● Directions for this task
Wherever a line of the data contains "Exam", copy that line.

== == ==

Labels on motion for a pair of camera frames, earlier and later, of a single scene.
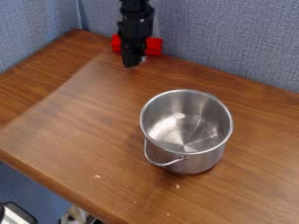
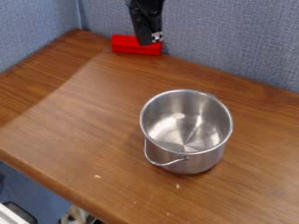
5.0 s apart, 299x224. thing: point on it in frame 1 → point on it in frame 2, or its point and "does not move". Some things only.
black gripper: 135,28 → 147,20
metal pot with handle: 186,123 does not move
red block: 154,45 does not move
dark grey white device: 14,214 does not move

== == ==

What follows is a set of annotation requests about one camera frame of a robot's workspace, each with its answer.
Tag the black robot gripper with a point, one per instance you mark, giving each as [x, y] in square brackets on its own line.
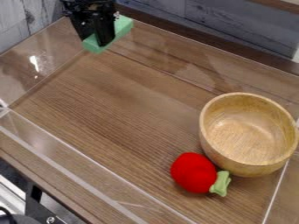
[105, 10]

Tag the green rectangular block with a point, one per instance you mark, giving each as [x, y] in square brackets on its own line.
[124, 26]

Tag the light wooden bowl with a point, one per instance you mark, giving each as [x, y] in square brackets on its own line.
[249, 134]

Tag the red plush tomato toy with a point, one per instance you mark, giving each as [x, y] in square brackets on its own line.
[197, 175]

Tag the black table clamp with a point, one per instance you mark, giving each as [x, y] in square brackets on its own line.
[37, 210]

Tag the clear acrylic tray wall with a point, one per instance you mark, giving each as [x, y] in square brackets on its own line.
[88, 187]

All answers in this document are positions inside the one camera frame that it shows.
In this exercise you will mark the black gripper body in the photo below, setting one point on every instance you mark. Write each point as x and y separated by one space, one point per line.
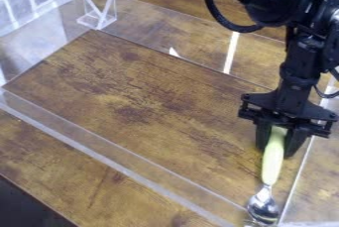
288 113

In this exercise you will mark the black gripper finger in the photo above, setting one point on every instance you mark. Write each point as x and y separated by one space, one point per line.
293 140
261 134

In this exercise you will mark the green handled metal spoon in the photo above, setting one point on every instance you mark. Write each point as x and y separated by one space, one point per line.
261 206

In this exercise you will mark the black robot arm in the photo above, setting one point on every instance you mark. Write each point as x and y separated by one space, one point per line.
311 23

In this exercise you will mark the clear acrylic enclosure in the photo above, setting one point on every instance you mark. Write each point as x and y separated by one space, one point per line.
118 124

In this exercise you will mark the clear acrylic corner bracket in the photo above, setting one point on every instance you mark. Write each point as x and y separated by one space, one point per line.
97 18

== == ==

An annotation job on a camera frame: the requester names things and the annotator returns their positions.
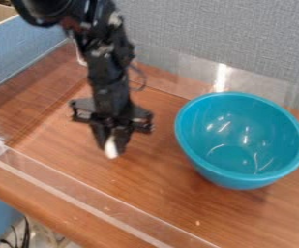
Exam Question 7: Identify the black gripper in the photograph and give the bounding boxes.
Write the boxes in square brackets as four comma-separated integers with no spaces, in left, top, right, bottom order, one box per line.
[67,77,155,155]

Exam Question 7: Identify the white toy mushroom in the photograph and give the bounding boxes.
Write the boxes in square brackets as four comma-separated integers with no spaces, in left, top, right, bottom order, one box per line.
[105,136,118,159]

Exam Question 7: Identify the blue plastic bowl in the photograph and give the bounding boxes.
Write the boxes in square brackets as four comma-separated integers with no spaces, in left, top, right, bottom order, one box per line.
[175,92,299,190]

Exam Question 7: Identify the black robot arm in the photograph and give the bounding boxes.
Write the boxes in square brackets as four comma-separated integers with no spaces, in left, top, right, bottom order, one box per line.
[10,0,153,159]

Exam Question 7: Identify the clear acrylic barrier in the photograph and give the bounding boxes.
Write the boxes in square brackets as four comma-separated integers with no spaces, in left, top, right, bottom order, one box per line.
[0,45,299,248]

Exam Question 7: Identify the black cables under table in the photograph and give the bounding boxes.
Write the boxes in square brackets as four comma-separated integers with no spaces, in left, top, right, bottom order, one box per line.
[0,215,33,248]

== == ==

● Finished exercise
Exam Question 7: Identify the black gripper in the photograph and give the bounding boxes.
Exam Question 7: Identify the white toy mushroom in the photograph and give the bounding boxes.
Exam Question 7: Identify the blue plastic bowl in the photograph and give the bounding boxes.
Exam Question 7: Identify the black robot arm in the photograph and give the bounding boxes.
Exam Question 7: Identify the clear acrylic barrier in the photograph and give the bounding boxes.
Exam Question 7: Identify the black cables under table in the photograph and give the bounding boxes.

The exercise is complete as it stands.